WORK INSTRUCTION
Look through the data below, and copy each line that carries the word "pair".
+++ DATASET RECORDS
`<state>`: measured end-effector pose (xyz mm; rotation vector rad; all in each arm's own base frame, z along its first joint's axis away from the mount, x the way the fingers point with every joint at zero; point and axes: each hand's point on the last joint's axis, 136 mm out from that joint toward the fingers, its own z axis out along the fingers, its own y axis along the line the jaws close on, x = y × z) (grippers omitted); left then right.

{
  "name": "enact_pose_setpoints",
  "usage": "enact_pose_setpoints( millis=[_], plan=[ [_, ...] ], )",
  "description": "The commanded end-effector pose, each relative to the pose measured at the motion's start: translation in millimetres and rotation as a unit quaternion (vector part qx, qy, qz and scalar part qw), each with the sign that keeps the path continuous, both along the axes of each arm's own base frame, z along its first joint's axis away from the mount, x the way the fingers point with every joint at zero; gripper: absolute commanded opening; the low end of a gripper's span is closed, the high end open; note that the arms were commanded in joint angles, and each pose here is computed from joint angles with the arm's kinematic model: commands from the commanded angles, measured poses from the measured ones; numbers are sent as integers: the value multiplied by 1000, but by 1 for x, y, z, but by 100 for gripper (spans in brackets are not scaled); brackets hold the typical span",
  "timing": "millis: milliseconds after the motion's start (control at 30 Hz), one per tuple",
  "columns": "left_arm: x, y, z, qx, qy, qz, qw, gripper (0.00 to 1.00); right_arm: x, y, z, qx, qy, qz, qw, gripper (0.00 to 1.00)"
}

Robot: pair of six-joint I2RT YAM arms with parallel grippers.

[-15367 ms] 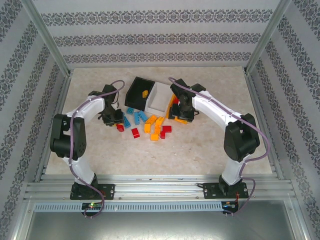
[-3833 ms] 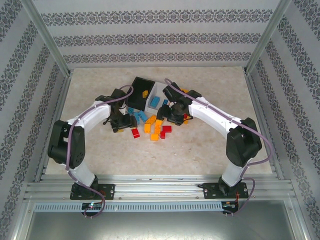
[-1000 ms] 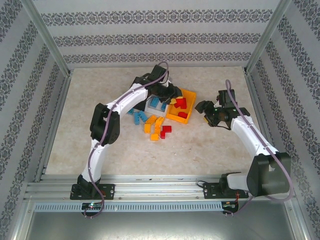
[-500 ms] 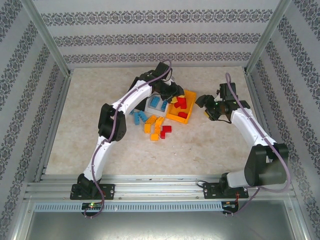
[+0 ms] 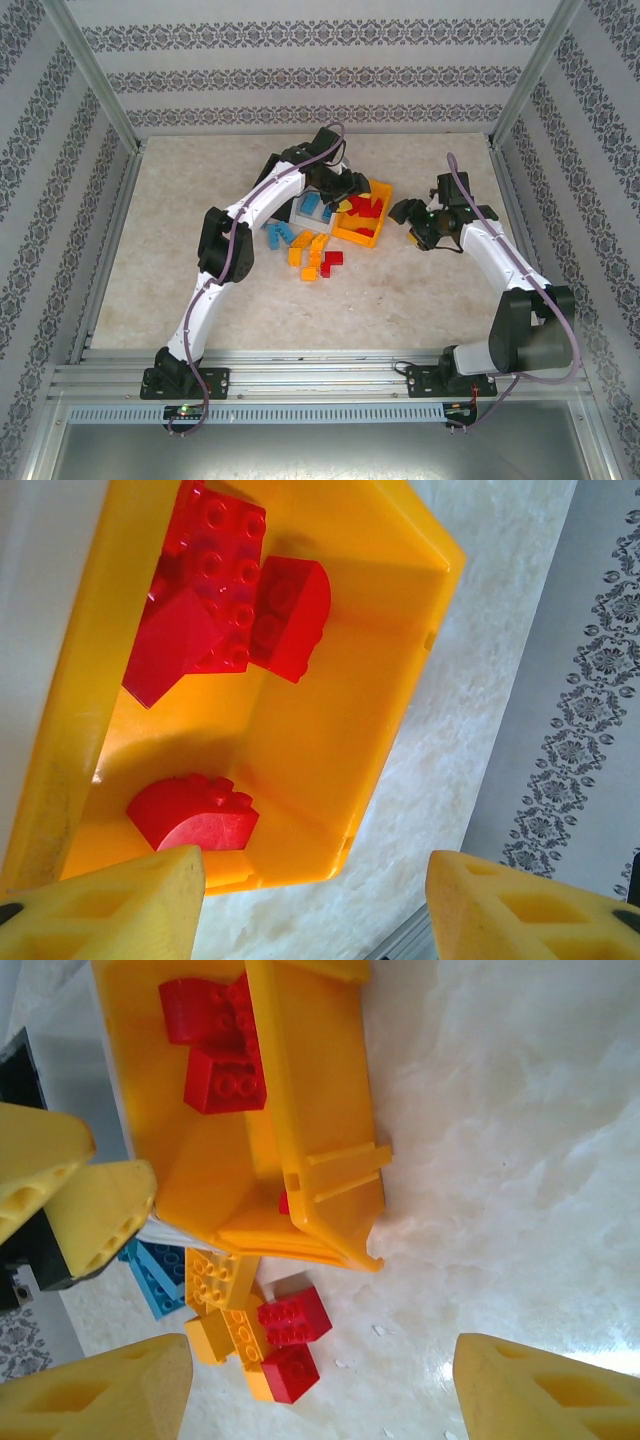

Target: Sort the legos into containers by color

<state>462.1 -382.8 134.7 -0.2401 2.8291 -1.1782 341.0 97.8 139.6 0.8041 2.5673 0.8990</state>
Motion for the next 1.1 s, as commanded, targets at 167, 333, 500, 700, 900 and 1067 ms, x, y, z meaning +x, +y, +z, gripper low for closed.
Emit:
enact_pose_setpoints(
  millis=[167,333,500,700,900,1067],
  plan=[
    [-1,0,67,-13,-92,-23,995,63,-23,5,19,-17,9,60,998,71],
    [-3,13,91,13,-144,-29,989,65,-28,21,22,-20,12,110,994,72],
    [-13,42,103,67,-181,-17,981,69,-35,52,17,-48,23,189,981,71],
    [-36,111,81,172,-156,50,971,73,-50,92,-6,-98,41,276,955,72],
    [-63,172,35,127,-75,191,971,74,-66,129,-39,-137,77,352,923,71],
    [-75,199,20,107,-47,242,963,75,-65,145,-55,-149,97,379,908,69]
  ],
)
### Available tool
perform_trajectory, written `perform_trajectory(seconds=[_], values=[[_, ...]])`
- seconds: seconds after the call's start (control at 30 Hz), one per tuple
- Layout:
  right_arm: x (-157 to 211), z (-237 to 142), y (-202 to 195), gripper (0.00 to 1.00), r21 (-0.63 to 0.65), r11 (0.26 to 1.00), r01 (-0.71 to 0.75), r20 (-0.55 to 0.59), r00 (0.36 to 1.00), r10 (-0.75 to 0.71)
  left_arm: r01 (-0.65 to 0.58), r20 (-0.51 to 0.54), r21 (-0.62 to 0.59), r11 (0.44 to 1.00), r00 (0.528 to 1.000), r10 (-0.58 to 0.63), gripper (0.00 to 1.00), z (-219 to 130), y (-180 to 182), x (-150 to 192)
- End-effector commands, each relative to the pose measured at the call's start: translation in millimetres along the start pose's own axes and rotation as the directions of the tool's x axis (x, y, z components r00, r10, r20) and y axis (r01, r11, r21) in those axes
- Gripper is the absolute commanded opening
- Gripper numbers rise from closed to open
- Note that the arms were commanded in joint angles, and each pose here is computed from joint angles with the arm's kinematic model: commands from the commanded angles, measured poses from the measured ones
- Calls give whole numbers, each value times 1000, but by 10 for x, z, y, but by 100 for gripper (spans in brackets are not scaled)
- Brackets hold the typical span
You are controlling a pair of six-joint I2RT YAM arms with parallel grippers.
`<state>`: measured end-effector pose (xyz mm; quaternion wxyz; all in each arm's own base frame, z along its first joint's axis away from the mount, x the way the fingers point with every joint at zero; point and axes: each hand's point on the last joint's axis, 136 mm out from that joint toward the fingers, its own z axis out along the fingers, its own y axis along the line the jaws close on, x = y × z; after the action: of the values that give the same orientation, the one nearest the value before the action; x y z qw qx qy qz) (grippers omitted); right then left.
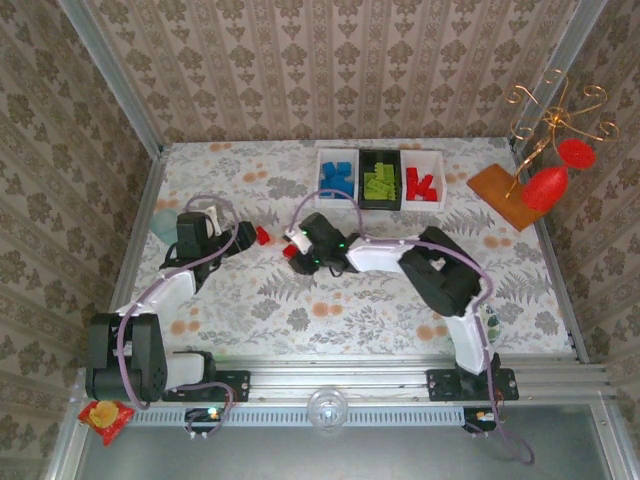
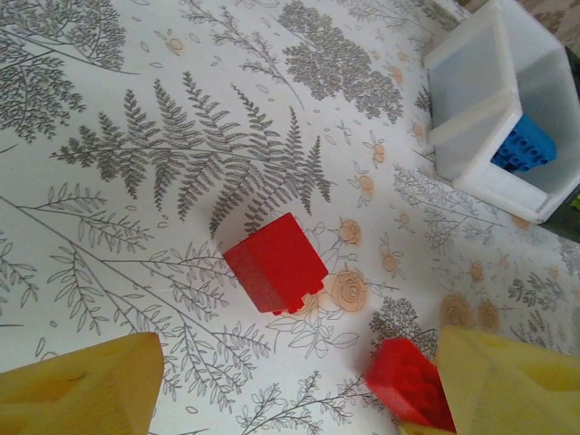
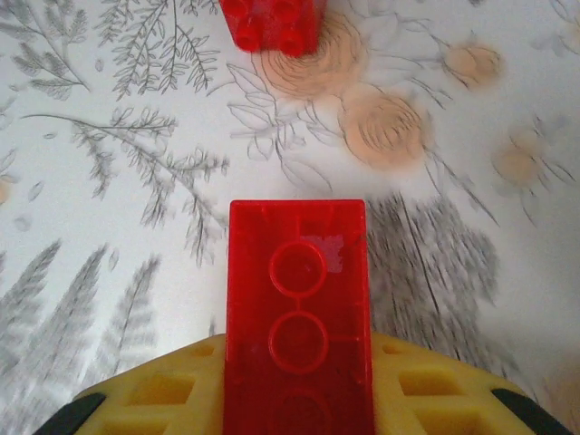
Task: Sort the legos into containers by color
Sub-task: Pick up the lego from the center of the table, then place the lego in the container.
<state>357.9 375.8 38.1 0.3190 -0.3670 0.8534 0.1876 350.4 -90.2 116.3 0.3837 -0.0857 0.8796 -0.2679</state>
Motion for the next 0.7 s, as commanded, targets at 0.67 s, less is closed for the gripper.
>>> perform_trajectory(seconds=[0.67], values=[[113, -2573, -2404, 29, 255, 671, -697, 552, 674, 490, -129, 8, 267, 955, 991, 132, 79, 147, -1169, 53]])
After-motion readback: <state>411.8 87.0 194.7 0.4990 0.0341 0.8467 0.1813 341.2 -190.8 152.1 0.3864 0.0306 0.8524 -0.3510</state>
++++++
PROBLEM SOLUTION
Robot: pair of six-joint I2RT YAM arms with parallel grippers.
You are controlling a pair of six-joint I2RT YAM arms with parallel grippers.

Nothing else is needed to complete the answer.